Теперь по существу. Все вещи Андреева (начиная с «Жизни человека») носят очень туманный колорит, что, конечно, препятствует их усвоению. Однако при более внимательном анализе легко можно рассмотреть основную идею любой его вещи. Попробуйте в интересующих Вас «Масках» сделать такую подстановку: герц. Лоренцо — Человек (с большой буквы), маски (все) — мысли человека. Остальное можно без ущерба отбросить, для простоты. Лоренцо — метафизик. Припав к кубку познания (а раз припавший не отстанет от него: таково очарование познания), Лоренцо воскрес и душой и телом. Он горд, и весел, и красив. У него праздник в душе, которую освещают отныне тысячи огней. В ней светло и красиво, как в волшебном замке. Но Лоренцо в своем метафизическом увлечении дошел до того, что называется тупиком. И вчерашние мысли и образы, которыми он распоряжался, как могущественный властелин (ведь недаром он герцог!) над своими подданными, — сегодня привели его в ужас, и какой ужас! Лоренцо дошел до границы человеческого познания. Отсюда явились последовательно: неуверенность, сомнение, блуждание в противоречиях, которое привело в конце концов к полному раздвоению Лоренцо, и в заключение всей трагедии — кошмар.
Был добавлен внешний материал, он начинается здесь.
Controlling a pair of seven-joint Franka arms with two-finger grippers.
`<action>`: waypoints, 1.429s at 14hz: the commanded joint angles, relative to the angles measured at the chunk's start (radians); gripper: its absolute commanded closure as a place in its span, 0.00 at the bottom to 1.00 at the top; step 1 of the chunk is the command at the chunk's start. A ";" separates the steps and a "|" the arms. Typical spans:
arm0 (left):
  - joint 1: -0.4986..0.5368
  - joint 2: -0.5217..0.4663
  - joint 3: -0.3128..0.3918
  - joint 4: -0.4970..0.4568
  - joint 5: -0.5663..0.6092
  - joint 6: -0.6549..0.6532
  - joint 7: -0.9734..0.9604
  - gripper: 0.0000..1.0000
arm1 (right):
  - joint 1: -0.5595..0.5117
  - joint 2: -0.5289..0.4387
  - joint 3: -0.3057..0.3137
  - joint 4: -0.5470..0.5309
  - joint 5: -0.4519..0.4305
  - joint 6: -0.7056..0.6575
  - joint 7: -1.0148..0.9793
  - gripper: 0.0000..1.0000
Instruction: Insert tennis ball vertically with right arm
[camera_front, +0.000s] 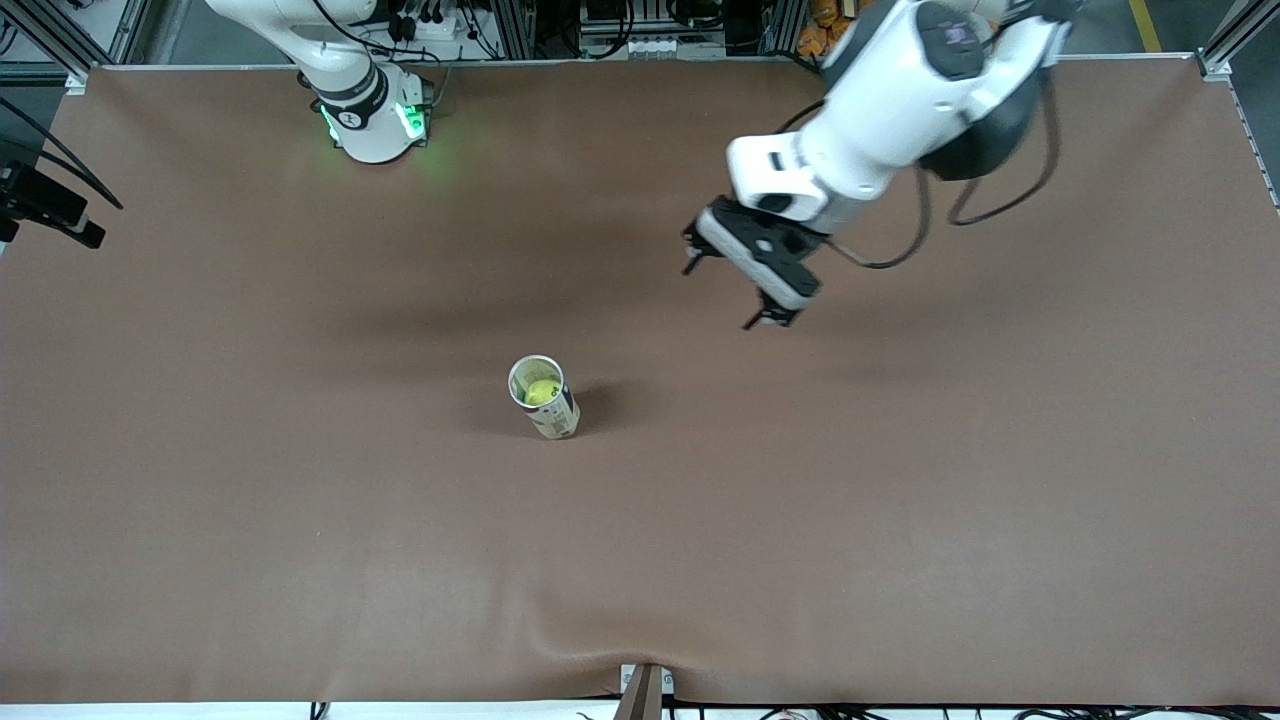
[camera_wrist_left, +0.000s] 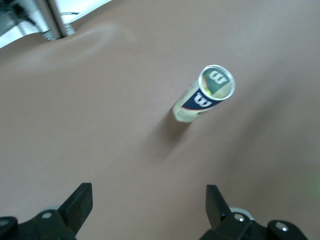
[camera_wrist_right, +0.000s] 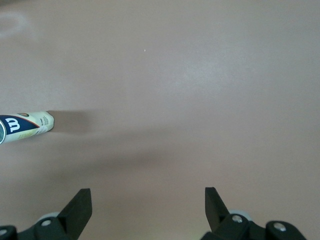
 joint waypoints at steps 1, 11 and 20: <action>0.075 0.019 -0.009 0.130 0.078 -0.177 -0.071 0.00 | -0.016 0.012 0.011 0.006 -0.011 -0.003 -0.017 0.00; 0.262 -0.015 -0.006 0.260 0.294 -0.535 -0.328 0.00 | 0.073 0.012 0.058 0.041 -0.121 -0.105 0.000 0.00; 0.492 -0.084 -0.014 0.268 0.345 -0.586 -0.315 0.00 | 0.013 -0.015 0.035 0.035 -0.084 -0.105 0.002 0.00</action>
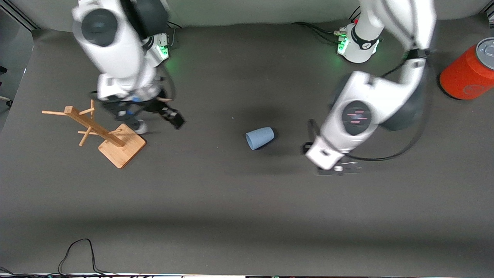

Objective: Rotate and upright cup with both arms
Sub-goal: 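Lower the left gripper over the cup lying on the table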

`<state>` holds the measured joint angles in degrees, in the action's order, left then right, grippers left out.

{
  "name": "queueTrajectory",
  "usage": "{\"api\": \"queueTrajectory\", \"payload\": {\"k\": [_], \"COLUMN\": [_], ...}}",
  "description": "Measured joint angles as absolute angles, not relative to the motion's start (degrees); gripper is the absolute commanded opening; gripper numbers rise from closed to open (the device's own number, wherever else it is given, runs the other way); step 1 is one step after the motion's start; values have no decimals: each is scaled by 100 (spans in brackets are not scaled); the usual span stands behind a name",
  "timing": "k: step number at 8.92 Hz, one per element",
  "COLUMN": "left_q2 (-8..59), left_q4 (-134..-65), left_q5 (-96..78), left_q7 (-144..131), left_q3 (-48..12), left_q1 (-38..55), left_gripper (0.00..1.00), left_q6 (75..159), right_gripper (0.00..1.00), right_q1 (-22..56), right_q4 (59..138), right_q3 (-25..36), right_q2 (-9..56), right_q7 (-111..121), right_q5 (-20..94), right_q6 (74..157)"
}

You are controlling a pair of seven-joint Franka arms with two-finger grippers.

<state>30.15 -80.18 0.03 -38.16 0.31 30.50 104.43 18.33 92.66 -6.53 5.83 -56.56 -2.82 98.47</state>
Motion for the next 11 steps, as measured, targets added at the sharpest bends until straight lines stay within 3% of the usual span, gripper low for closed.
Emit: {"api": "queueTrajectory", "payload": {"k": [3,5,9,10,11], "left_q2": [4476,5116,5501,5550,5573], "left_q4": [-6570,-6062,-6000,-5996,-5997], "left_q5": [702,1039,1761,1842,1956], "left_q7": [-5943,-6341,-5797,-5446,-5160], "left_q3": [47,74,67,68,74], "left_q1": [4286,4706,4997,5026,5026], "left_gripper": [100,100,97,93,80], "left_q6": [10547,10552,10046,9936,9868], "right_gripper": [100,100,100,100,100], "right_q1": [1817,1701,1244,1139,1097], "right_q4": [9845,9984,10127,10126,10126], "right_q3": [519,1098,819,654,592], "right_q2": [-132,-430,-541,-541,-541], "right_q7": [-3244,-1897,-1352,-1349,-1348], "right_q5": [-199,-184,-165,-164,-148], "right_q6": [9807,9799,9786,9786,9787]}}
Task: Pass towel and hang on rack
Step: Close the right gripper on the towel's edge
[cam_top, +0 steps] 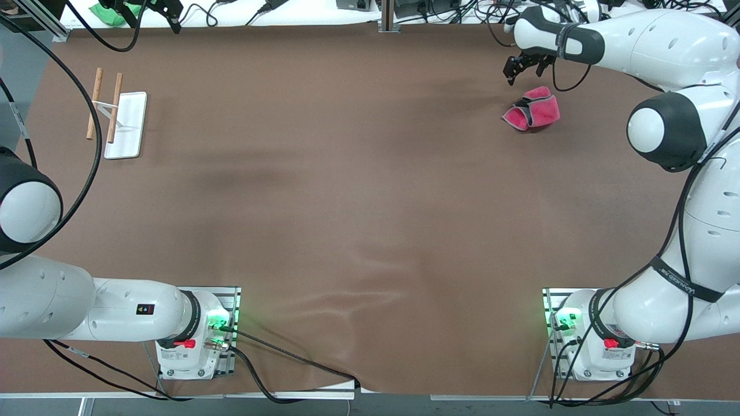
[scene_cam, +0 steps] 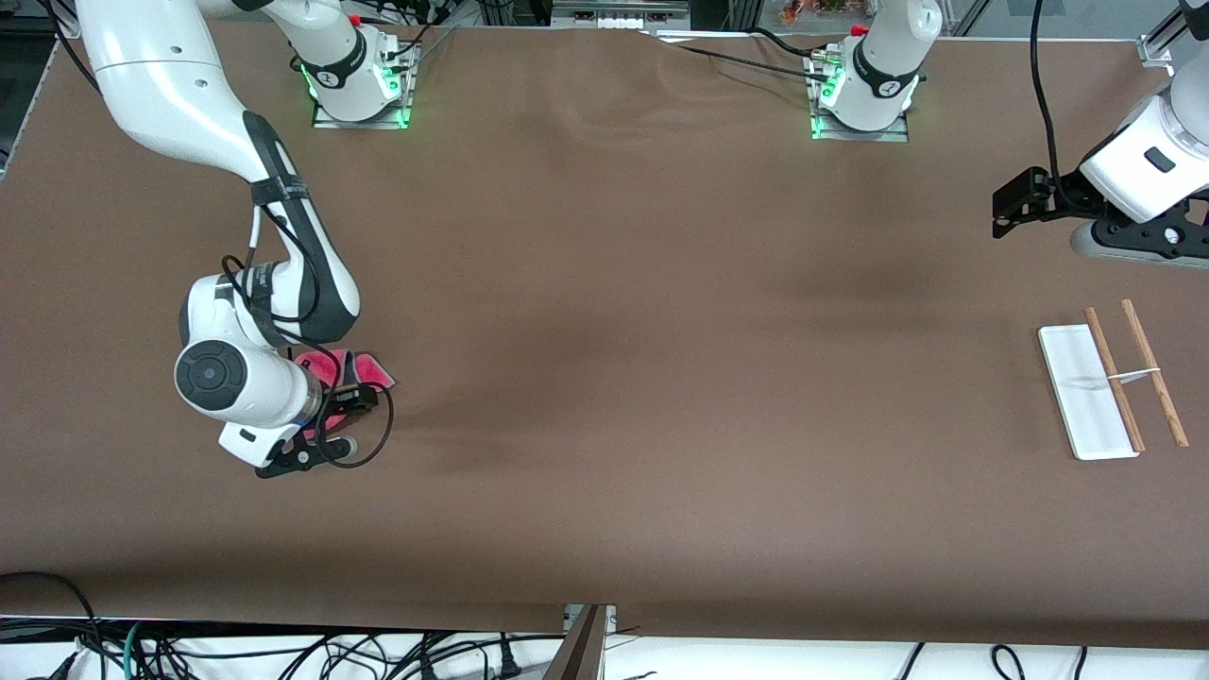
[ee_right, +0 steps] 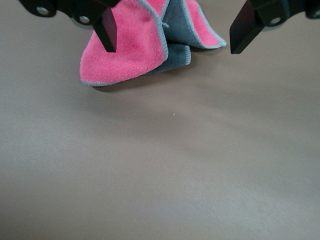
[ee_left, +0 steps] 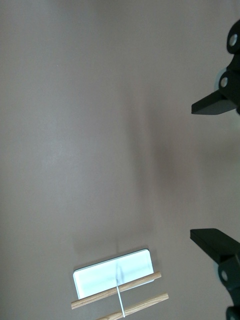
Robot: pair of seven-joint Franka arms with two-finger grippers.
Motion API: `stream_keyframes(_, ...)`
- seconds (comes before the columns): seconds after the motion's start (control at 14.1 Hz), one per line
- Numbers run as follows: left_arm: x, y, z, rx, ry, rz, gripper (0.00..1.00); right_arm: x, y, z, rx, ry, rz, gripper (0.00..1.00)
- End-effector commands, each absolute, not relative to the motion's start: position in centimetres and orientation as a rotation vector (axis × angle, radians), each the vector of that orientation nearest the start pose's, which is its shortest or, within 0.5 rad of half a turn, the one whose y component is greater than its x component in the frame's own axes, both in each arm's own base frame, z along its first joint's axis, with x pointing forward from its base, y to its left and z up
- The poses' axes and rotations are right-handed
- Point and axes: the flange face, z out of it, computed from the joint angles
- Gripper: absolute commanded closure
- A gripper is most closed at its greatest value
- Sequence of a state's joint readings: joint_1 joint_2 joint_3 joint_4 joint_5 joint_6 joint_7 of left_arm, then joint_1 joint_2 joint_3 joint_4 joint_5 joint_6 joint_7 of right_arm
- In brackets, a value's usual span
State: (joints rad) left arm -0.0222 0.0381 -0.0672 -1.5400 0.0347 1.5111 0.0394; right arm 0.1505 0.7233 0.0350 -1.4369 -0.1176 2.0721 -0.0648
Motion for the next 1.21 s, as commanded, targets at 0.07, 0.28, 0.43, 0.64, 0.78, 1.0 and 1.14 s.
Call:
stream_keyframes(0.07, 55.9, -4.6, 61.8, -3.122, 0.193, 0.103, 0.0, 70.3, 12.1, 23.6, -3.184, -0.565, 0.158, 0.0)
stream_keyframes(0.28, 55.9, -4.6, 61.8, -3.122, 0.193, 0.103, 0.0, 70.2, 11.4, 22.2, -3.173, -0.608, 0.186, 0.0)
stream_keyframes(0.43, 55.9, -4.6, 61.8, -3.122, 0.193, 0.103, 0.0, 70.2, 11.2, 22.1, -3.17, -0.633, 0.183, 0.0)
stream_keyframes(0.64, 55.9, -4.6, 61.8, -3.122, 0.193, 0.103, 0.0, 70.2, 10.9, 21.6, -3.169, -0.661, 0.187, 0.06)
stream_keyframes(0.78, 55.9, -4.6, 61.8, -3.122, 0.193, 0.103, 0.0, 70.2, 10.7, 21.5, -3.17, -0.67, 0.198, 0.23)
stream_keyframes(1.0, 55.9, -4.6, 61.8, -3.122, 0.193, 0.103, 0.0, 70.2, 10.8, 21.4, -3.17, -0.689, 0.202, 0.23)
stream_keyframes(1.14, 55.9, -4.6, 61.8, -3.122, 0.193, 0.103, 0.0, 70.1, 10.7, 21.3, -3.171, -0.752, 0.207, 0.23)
Последнюю сцену — пожар замка и самосожжение Лоренцо — я понимаю так. Потерпев крах в попытке доказать всемогущество человеческого разума и безграничность познания, Лоренцо верит еще, что он прав. Отсюда его торжествующая смерть. Идея эта стара, как мир, но форма, в которую ее облек Андреев, делает ее новой. Тут он, можно сказать, влил старое вино в новые мехи. Правда, символизм, да еще такой крайний, мало кому доступен, но ведь это единственная форма, в которую можно облекать вечные идеи. Для простака же «Фауст» — сказка, Гамлет — бездельник».
3 января 1912 года
«Видели ли новую вещь Л. Андреева — «Сашка Жигулев» или что-то в этом роде? И на этот раз Андреев взял исключительность… Опять, наверное, «пугает»? Полюбил человек сверхъестественность и не может с ней расстаться. Вы писали, что не могли понять его «Маски», но Вы попробуйте прочесть «Океан». Действительно, голова закружится!»
7 февраля 1912 года
«Храбрюсь, одним словом, и храбрюсь неудачно. Видите ли: я думаю, что ни один из находящихся в неволе не может сказать, что «бьет в барабан», что он бодр, весел… Если кто и скажет это, то он скажет неправду… Поэтому, когда я говорил Вам, что чувствую себя хорошо, — то это следовало понимать, конечно, относительно. (Да иначе это слово и невозможно понимать.) Чувствую себя хорошо, так сказать, по-тюремному, в пределах данной обстановки, а вовсе не так, что мне и лучшего ничего не желательно!»